Activity →
Print the data below exactly, but only the lines from the one containing "The same camera" down to the one containing "Provide the mask of the white robot", inclusive.

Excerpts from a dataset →
##########

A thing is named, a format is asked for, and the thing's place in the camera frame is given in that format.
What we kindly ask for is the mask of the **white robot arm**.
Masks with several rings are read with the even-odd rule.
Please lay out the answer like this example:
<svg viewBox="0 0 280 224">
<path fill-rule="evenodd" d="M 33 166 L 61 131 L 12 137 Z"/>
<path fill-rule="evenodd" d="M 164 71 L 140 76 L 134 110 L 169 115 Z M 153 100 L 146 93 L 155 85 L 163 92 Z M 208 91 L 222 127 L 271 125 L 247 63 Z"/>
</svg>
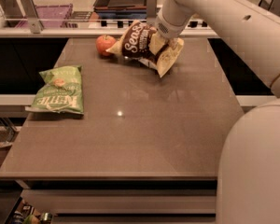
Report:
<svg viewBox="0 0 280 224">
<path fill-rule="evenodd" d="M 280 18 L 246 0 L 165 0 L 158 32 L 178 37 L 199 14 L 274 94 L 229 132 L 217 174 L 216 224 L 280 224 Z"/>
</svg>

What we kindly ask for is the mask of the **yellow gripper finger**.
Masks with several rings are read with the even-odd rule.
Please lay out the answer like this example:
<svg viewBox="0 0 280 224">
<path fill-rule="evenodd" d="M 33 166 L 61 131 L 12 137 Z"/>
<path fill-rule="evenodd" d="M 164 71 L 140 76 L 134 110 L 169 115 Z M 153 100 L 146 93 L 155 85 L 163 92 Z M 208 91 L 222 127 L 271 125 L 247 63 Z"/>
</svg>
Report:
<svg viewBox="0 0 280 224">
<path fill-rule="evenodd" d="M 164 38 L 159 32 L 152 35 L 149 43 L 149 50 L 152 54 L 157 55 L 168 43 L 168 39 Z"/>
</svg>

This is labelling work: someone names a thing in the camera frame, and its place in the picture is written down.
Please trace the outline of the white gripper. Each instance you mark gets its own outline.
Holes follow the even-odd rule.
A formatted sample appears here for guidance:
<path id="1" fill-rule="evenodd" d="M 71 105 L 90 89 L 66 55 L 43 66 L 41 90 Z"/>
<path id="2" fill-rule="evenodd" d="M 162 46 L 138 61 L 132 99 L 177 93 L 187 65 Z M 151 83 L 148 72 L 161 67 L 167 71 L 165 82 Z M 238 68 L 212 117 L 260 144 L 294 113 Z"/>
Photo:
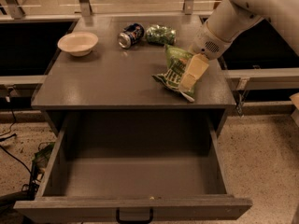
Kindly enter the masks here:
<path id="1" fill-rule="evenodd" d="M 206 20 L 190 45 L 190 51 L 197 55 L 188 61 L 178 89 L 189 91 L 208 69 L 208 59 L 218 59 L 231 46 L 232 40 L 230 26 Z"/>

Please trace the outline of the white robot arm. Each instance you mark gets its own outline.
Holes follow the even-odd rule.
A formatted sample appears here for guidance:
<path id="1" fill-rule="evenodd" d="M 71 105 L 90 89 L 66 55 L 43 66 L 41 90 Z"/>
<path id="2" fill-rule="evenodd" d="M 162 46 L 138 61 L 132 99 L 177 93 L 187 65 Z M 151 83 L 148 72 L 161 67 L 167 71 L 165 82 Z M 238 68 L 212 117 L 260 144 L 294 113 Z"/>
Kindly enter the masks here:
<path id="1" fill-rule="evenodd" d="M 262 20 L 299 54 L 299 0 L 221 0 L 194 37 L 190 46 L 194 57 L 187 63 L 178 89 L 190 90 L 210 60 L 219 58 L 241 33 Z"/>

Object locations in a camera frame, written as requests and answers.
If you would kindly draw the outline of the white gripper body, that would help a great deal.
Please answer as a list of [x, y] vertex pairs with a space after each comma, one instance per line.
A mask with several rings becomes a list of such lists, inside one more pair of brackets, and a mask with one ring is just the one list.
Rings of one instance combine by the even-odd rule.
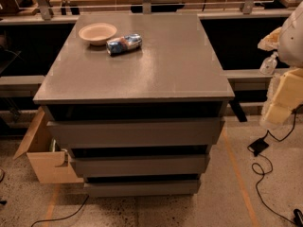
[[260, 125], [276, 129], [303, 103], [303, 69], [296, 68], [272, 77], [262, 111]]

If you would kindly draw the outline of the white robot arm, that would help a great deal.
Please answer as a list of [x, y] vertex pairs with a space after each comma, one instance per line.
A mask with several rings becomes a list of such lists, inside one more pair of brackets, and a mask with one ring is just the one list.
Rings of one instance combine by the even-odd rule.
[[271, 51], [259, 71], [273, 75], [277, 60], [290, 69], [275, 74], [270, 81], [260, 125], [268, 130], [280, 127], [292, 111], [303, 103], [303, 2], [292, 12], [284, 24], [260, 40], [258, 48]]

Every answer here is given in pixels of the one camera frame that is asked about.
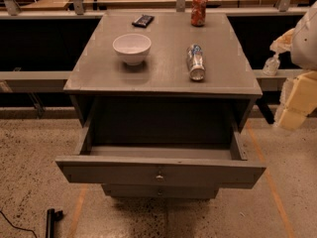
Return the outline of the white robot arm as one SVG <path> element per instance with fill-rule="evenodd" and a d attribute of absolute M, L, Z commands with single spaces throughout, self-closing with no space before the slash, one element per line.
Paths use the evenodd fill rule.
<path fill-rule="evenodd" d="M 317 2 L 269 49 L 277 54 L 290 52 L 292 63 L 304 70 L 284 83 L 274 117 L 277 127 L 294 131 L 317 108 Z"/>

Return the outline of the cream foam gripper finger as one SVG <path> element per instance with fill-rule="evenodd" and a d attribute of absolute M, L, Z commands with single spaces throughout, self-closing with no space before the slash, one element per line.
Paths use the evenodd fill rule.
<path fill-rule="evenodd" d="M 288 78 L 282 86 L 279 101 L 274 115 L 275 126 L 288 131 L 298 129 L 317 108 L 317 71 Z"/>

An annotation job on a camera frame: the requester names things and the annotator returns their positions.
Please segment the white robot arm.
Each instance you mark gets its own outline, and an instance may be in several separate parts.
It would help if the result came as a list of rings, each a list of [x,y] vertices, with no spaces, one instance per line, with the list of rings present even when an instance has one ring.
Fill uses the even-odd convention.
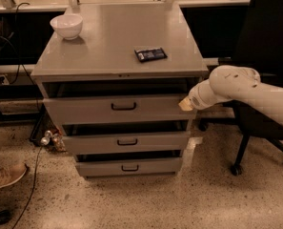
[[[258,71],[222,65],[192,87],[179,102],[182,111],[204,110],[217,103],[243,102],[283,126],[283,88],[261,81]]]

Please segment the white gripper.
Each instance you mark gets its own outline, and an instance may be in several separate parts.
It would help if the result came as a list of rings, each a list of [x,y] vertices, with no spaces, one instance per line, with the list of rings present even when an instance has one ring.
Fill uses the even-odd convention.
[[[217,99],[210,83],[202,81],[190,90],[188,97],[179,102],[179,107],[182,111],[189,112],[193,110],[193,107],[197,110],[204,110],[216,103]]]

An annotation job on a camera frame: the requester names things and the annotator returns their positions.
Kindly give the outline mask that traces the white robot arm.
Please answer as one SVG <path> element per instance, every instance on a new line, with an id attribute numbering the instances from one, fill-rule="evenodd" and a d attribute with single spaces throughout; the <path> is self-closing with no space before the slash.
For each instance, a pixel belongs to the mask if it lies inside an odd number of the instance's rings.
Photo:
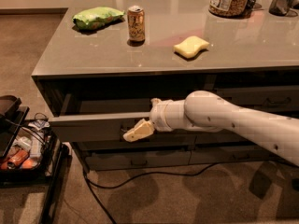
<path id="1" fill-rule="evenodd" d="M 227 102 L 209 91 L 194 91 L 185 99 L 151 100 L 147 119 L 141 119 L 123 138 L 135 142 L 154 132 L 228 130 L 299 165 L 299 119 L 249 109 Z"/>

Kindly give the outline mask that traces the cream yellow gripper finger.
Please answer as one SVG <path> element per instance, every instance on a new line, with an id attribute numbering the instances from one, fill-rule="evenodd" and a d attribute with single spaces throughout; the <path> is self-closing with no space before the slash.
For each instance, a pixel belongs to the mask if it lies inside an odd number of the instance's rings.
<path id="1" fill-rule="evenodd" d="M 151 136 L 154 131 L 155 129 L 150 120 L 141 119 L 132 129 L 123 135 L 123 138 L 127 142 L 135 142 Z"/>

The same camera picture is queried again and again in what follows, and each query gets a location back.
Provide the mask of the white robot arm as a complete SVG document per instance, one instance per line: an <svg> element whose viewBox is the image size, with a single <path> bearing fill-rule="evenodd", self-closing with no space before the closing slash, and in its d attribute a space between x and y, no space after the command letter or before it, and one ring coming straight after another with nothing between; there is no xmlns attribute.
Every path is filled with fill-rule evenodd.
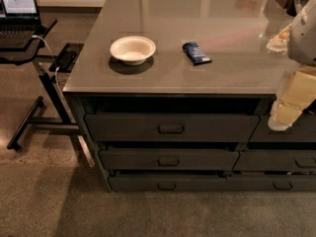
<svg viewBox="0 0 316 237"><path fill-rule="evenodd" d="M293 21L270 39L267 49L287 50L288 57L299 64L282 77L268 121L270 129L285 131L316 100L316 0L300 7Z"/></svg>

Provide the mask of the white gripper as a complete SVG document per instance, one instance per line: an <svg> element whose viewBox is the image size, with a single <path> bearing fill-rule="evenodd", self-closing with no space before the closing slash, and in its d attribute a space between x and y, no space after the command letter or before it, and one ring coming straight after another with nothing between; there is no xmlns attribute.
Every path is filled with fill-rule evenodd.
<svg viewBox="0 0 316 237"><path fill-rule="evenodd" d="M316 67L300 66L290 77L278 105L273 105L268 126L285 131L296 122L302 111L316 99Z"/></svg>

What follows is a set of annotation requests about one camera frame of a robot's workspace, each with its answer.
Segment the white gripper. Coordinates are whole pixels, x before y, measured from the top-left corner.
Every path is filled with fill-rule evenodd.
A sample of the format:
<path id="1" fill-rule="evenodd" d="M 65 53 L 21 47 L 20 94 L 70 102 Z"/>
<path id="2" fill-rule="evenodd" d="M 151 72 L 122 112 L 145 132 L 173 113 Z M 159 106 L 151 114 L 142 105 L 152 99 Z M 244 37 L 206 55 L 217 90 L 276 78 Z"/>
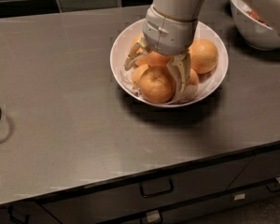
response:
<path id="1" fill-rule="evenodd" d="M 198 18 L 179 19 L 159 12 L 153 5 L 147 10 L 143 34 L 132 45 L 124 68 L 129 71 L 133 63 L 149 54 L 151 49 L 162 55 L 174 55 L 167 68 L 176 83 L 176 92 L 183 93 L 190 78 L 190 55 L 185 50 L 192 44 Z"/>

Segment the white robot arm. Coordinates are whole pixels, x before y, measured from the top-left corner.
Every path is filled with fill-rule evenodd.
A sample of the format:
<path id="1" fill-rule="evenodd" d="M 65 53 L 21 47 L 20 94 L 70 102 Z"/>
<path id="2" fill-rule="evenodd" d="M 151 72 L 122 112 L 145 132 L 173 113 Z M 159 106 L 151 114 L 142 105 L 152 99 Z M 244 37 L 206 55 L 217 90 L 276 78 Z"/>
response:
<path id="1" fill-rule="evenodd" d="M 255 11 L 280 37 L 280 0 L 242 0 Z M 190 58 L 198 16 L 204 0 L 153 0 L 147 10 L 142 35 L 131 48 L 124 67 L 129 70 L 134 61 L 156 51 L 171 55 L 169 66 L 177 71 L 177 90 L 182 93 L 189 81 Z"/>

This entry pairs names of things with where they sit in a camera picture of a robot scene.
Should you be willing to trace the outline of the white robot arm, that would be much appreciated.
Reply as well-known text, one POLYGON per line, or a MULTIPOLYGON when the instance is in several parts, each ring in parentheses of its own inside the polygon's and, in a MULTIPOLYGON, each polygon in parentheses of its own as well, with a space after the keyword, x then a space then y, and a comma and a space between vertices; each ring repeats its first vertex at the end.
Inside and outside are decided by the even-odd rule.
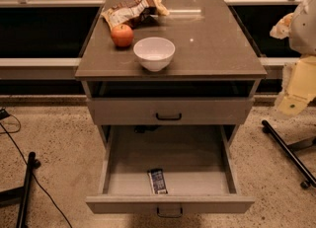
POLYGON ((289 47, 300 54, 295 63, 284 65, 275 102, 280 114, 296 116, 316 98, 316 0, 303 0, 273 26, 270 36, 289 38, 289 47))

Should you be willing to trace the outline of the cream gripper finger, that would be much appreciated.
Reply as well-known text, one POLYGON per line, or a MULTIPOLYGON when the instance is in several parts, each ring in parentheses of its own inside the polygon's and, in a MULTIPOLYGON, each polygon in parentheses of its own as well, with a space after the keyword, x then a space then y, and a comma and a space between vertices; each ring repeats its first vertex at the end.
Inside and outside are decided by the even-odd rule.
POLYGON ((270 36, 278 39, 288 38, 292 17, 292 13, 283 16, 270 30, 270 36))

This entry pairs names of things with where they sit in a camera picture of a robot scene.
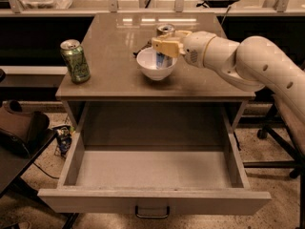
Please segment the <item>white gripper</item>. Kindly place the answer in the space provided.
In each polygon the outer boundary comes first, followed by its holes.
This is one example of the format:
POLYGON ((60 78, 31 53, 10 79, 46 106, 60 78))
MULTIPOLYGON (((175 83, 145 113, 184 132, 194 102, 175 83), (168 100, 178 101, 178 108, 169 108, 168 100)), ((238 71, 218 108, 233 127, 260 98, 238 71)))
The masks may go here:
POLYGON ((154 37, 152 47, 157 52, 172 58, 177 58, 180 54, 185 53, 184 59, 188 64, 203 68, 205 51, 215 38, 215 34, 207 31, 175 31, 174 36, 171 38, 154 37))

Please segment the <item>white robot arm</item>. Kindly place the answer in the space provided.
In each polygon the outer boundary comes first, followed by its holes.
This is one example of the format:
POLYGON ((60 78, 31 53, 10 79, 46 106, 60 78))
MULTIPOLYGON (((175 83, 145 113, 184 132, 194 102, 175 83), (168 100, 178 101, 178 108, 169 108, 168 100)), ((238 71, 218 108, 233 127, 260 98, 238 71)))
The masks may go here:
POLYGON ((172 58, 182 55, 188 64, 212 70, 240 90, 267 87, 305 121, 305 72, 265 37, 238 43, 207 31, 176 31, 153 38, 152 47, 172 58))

##########

Problem solution →
The same camera picture is queried again and again in what follows, and each query gets a location back.
Provide the mask of the white robot arm as a complete SVG document per instance, one instance per line: an <svg> element whose viewBox is the image size, with a single <path> bearing fill-rule="evenodd", self-closing with no space before the closing slash, and in its d attribute a space between x and y, no space after the command letter or before it, and one ring coming straight after another with nothing between; there is no xmlns attribute.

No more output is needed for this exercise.